Redash Dashboard Tutorial with Cube.js

Redash Dashboard Tutorial with Cube.js

How to build an analytics dashboard with Redash and Cube.js

We recently covered how to build an analytics dashboard using react, vue, or angular. But if you don't want to code and host your own dashboard, you have some open-source alternatives. Today I'll show you how to build an analytics dashboard using Cube.js Backend and Redash. You can find the resulting dashboard live here.

Why Cube.js?

You can always connect Redash directly to your database. You can then write queries in pure SQL and build the same dashboard. It's easy to manage if you have one dashboard and just a couple of queries. But usually, a small dashboard is just a first step in building a complex analytics solution. As your business grows, your volume of data also grows. And soon, you may find a hundred dashboards with thousands of queries used by multiple departments. Now imagine you changed a column in the database. All of the queries should be checked and updated.

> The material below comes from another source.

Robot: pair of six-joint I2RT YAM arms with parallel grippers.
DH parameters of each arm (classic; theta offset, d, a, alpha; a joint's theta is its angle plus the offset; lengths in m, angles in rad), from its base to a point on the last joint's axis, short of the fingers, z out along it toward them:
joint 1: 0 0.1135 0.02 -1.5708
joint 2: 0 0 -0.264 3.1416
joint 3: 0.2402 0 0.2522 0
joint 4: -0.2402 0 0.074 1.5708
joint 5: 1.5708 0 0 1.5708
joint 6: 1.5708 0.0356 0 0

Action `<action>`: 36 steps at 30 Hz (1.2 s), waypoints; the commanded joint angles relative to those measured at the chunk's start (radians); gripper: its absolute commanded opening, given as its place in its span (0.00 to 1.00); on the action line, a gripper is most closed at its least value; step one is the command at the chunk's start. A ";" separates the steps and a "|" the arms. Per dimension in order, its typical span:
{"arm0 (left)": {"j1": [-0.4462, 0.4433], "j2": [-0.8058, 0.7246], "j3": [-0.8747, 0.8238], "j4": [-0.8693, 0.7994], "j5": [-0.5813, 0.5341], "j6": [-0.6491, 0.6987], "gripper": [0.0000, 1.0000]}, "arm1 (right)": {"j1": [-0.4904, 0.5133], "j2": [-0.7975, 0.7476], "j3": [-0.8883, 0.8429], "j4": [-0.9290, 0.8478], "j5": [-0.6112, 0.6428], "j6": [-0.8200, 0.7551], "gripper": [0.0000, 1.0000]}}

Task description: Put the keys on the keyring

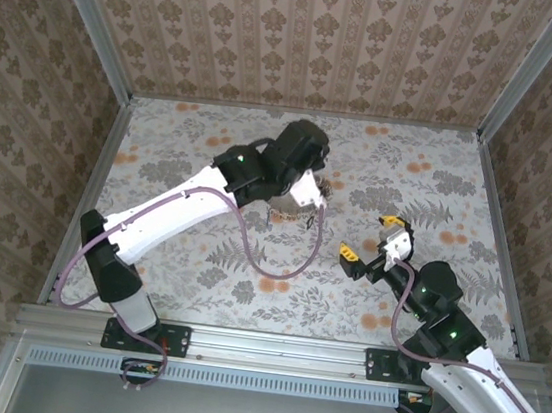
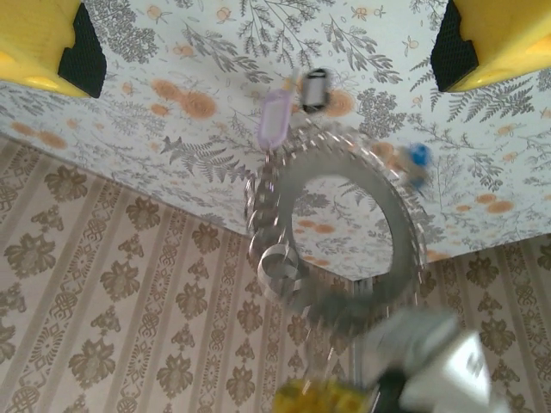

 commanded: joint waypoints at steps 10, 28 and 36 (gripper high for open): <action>0.031 -0.061 -0.092 -0.043 0.096 -0.209 0.06 | -0.005 -0.063 0.001 -0.029 0.035 0.023 1.00; -0.116 -0.125 -0.214 -0.051 0.462 -0.682 0.05 | -0.005 -0.116 0.003 -0.036 0.431 0.063 1.00; -0.174 -0.033 -0.239 -0.004 0.541 -0.772 0.04 | -0.011 -0.265 -0.054 -0.003 0.695 0.118 1.00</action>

Another problem may be the data volume. Say you have a large dashboard powered by some complex queries that take some time to execute. Once you change a filter value on that dashboard, all queries will get executed on the database. In a simple case, it may take a long time to update the dashboard, but if you're using a per-query billed database like Google Bigquery or AWS Athena, this will also hit your monthly bill.

Cube.js solves both of these problems. The queries used in Redash may be updated independently, so updating a column name or adding a join condition is a simple update in the data schema file. Also, Cube.js Backend manages pre-aggregations, which helps with loading lots of data fast and efficiently. Cube.js pre-aggregates data for huge queries in separate tables and updates them in the background. This is efficient in terms of performance and cost. Here you can find a guide on Cube.js Data Schema to understand core concepts better.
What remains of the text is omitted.